In the listing below, count every line that contains "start". Give nothing but the number.
[Opening MATERIAL PROVIDED section]
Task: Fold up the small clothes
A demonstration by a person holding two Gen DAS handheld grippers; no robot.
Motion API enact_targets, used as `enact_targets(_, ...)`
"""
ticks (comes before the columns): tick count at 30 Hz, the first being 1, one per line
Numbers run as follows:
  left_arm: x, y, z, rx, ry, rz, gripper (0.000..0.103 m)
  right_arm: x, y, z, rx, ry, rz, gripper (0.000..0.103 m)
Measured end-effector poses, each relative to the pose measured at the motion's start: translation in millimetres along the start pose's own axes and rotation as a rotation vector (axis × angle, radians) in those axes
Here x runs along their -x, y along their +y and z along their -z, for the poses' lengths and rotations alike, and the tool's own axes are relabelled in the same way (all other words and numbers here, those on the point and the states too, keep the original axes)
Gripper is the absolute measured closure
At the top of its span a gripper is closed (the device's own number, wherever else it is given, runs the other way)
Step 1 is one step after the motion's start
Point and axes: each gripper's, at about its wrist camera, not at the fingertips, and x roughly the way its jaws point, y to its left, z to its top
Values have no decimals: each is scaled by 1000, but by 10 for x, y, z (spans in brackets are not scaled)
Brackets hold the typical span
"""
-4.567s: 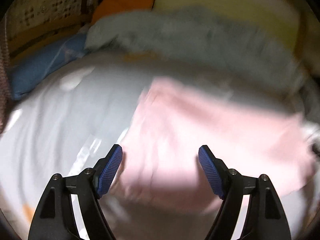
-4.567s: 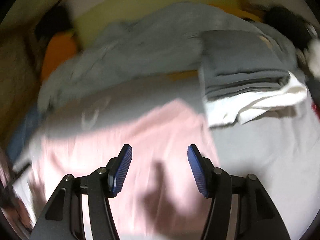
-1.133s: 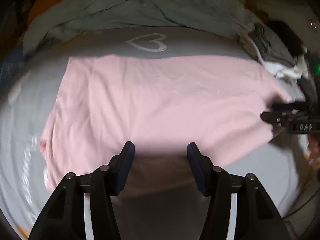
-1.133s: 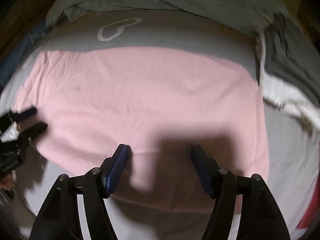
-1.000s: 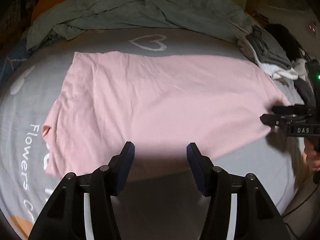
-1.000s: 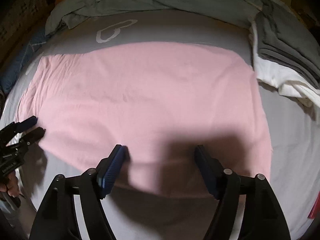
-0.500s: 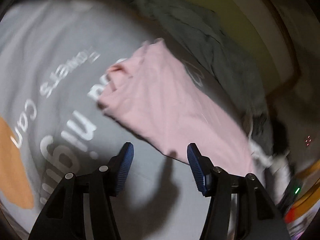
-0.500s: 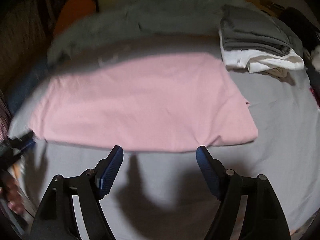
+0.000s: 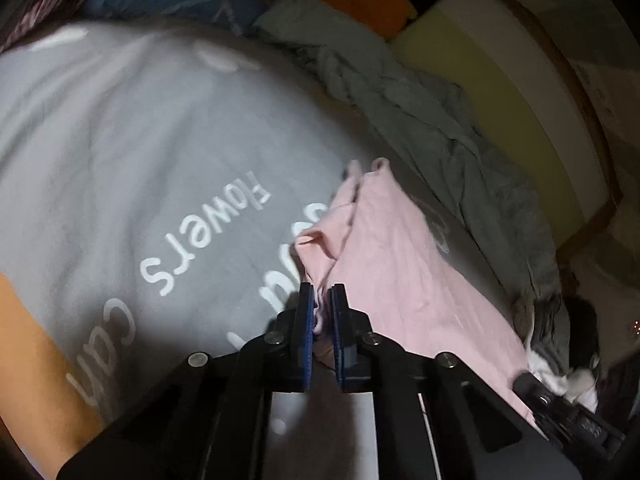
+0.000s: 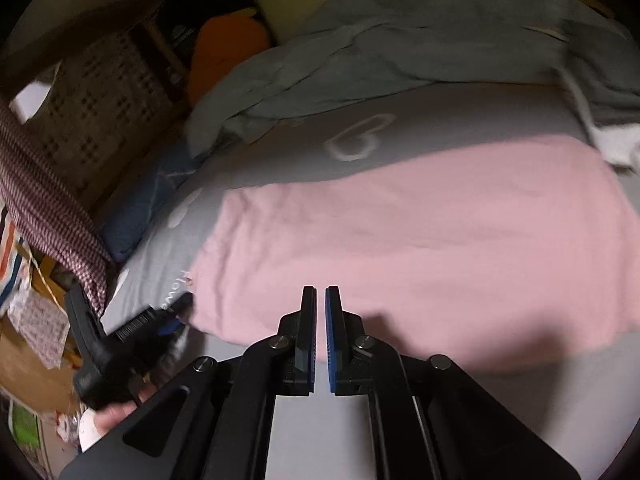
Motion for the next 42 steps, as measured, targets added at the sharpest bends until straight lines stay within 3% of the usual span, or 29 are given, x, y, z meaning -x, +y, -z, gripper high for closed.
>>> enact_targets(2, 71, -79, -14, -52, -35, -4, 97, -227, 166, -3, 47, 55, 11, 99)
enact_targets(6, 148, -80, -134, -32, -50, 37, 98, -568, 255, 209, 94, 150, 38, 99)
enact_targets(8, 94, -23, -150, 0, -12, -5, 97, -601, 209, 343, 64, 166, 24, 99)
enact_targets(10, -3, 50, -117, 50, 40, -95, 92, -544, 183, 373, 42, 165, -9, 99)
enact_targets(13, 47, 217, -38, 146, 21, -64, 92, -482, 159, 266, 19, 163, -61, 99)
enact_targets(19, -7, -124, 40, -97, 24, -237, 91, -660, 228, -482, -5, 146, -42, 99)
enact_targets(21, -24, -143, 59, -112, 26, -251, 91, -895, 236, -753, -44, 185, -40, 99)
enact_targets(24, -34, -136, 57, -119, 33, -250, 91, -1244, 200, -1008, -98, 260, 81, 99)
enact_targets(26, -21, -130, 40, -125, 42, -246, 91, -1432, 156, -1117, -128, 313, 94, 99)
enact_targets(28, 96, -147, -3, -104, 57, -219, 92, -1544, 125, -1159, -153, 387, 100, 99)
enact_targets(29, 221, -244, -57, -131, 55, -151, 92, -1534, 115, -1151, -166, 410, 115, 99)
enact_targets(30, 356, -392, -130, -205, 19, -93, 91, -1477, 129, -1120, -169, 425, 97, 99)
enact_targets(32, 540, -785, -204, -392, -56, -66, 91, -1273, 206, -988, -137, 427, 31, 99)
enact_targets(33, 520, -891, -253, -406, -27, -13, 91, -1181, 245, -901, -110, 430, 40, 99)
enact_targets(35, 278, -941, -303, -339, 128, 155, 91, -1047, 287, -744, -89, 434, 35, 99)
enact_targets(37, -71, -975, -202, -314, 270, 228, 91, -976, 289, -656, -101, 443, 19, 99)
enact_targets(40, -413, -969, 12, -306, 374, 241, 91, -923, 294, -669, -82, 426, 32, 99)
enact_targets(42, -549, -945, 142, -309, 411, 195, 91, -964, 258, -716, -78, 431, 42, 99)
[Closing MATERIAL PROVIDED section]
-- COMPLETED EXERCISE --
2